Leftist and progressive groups have generally backed Lee over Porter, both of whom are members of the Congressional Progressive Caucus, in large part due to her depth of experience.

Lee, at 77, has brushed off concerns that she is too old to seek office. Indeed, even in an election cycle where the advanced years of the leading candidates for president – and their mental fitness to serve – has been at top of mind for voters, Lee’s experience has especially appealed to younger voters and progressives.

“Even if she comes in third, or she comes in fourth, then I’m very happy to have voted for the only candidate who is actually working to stop a genocide,” said Jonah Gottlieb, a Democratic party delegate based in Berkeley. In early October, after Lee had called for a ceasefire, but before she had signed on to a ceasefire resolution put forward by other congressional progressives, Gottlieb joined more than two dozen Jewish constituents outside her Oakland office asking her to add her name to the bill.

A few days later, her staff met with them as well as Palestinian activists. On 18 October, she signed on to the resolution.

“I know that she has really good relationships with progressive organisations in California, and she will work really effectively with these grassroots movements, in a way that I haven’t seen from Katie Porter and certainly haven’t seen from Adam Schiff,” said Gottlieb.
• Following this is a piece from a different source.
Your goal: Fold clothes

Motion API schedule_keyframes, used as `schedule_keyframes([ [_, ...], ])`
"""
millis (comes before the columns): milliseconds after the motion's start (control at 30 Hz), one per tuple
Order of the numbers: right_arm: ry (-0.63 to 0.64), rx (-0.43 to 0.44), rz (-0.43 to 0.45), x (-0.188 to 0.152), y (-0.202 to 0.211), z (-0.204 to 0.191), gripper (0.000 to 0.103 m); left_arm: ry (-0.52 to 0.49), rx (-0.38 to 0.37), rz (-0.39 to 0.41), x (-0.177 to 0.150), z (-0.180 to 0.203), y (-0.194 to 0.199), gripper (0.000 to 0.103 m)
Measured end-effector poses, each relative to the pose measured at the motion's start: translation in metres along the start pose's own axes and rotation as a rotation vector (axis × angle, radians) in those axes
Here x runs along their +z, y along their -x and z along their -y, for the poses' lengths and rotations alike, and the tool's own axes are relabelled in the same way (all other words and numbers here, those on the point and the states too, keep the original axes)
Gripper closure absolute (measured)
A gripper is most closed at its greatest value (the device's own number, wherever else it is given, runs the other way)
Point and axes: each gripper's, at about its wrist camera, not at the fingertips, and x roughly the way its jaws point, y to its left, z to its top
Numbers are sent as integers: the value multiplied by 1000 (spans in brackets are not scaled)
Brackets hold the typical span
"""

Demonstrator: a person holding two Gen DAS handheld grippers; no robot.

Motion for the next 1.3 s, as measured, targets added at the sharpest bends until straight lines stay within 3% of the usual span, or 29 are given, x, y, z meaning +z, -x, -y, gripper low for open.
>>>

Lee is also known to keep things copacetic in Congress – perhaps paradoxically, given her tendency to take tough stands.

“Everybody is OK with her,” said Julie Diaz Waters, a former intern and board member at Emerge California, a non-profit that recruits and trains Democratic women in politics. “Something I learned from her in terms of navigating relationships – is that you don’t try to make enemies in this game.” Lee has a habit of phoning her colleagues before a vote – to let them know that she won’t be supporting their legislation. “I call it stabbing in the front, not the back,” Waters said. “It’s a commitment to transparency. It’s a respectful way to operate.”

Though Lee doesn’t hold the centrist fidelity for bipartisanship, she does have a record of working with Republicans. “She’s pragmatic and she understands the legislative process, the political process,” said Harris. “So Barbara is always someone who’s willing to seek and find common ground.”

Less than two years after she dramatically rejected George W Bush’s request for legal authorization to use military force against the perpetrators of 9/11, Lee worked with him on the President’s Emergency Plan for Aids Relief (Pepfar) – the largest commitment by any nation to address a single disease in the world.

Bush has since made the multibillion-dollar program one of his defining legacies.

Lee kept working to improve the program, including to eliminate provisions pushing ineffective abstinence-only education and restricting outreach to sex workers. In the Senate, Lee said, she remains dedicated to fighting for reproductive rights and freedoms, against a tide of restrictive policies across the US.

“I’ve lived this, so I know,” said Lee, who has been open about her own back-alley abortion in Mexico. She was 16 at the time, and the Roe v Wade case establishing a right to abortions had yet to be ruled.

“As someone who comes from a community that has been discriminated against – historically we had to fight for all of our freedoms,” she said. “This is in my DNA.”